Interestingly, they only use a single boolean for tracking state here. Which works well enough, I guess; some games have their own state management on top of the GX library state management which is redundant.

Finally, the shading subsystem keeps books about various default settings for the texture environment. If subsequent shader setups share some settings that are the same, a couple of GX commands can be skipped, since it is in an already known state. If another shader is setup, the function shading_CleanupDirtyState(); cleans the marked dirty state and leaves GX in the expected way behind. Those optimizations helped quite a bit in the end to maintain a reasonable frame rate.

Ah, they also do keep track of individual state, but mainly for reverting.

The results of global lighting can be computed in three different ways: per vertex, per pixel using emboss mapping, and per pixel using bump mapping.

Emboss mapping vs bump mapping is probably a distinction we should make too. Currently, EmbossMap's label is "Emboss map (used when bump mapping)".

When self-shadowing is enabled, the directional component of the global light is not added to the output color value if the pixel to be shaded falls in shadow. The ambient color is the only term that then contributes to the global lighting. The conditional add is facilitated using the two different color channels GX_COLOR0 and GX_COLOR1. The first one carries the directional component of the global light whereas the second one is assigned to all local lights and the ambient term.

I believe self-shadowing is in use in RS3's object 295, but not on the sand in RS2. (Also, this is of course assuming that RS3 works the same way...)

Local lights are always computed per vertex using the lighting hardware and are fed into GX_COLOR1.
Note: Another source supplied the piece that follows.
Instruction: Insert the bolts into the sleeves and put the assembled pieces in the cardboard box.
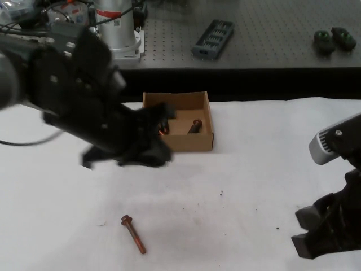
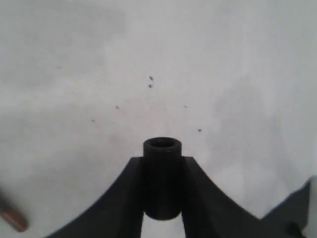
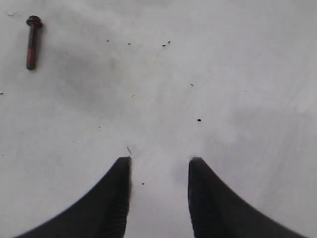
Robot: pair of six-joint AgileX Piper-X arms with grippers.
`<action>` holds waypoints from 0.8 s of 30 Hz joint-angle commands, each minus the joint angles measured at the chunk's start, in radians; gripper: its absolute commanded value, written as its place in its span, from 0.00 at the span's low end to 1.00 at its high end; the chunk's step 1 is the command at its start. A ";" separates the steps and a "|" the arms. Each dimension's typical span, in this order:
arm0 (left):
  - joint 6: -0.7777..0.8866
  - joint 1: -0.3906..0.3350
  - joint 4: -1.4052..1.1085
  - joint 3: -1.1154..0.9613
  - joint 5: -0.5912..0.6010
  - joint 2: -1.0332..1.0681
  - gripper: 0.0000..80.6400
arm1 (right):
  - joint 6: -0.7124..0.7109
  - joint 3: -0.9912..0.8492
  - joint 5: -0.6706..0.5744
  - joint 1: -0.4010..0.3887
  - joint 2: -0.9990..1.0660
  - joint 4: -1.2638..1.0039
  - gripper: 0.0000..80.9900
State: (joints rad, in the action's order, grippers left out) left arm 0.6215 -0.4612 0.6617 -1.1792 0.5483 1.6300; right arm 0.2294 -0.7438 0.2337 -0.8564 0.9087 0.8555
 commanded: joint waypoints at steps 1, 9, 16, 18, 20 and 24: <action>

This explicitly confirms that hardware lights are enabled and disabled [presumably by the CPU] based on the bounding sphere.

There is a tiny problem when color per vertex is used for painting and two channels are used. The hardware is not able to feed one set of color per vertex data without sending the same data twice into the graphics processor. Therefore, one needs to decide if the local lights are computed unpainted (which only leads to visible artifacts, if local lights are contributing) or if color per vertex data is sent twice into both color channels, eating up vertex performance. Experience showed that not painting the local lights was quite ok, and nobody really noticed.

I believe this is saying that if you want to use the same input color per vertex, and direct it to color 0 without lighting and color 1 with lighting, you'd have to send the input color twice at the same time. The workaround I'd see is to use indexed vertex components and have the color 0 and color 1 arrays at the same place, but I guess that has a bigger overhead than I'd think?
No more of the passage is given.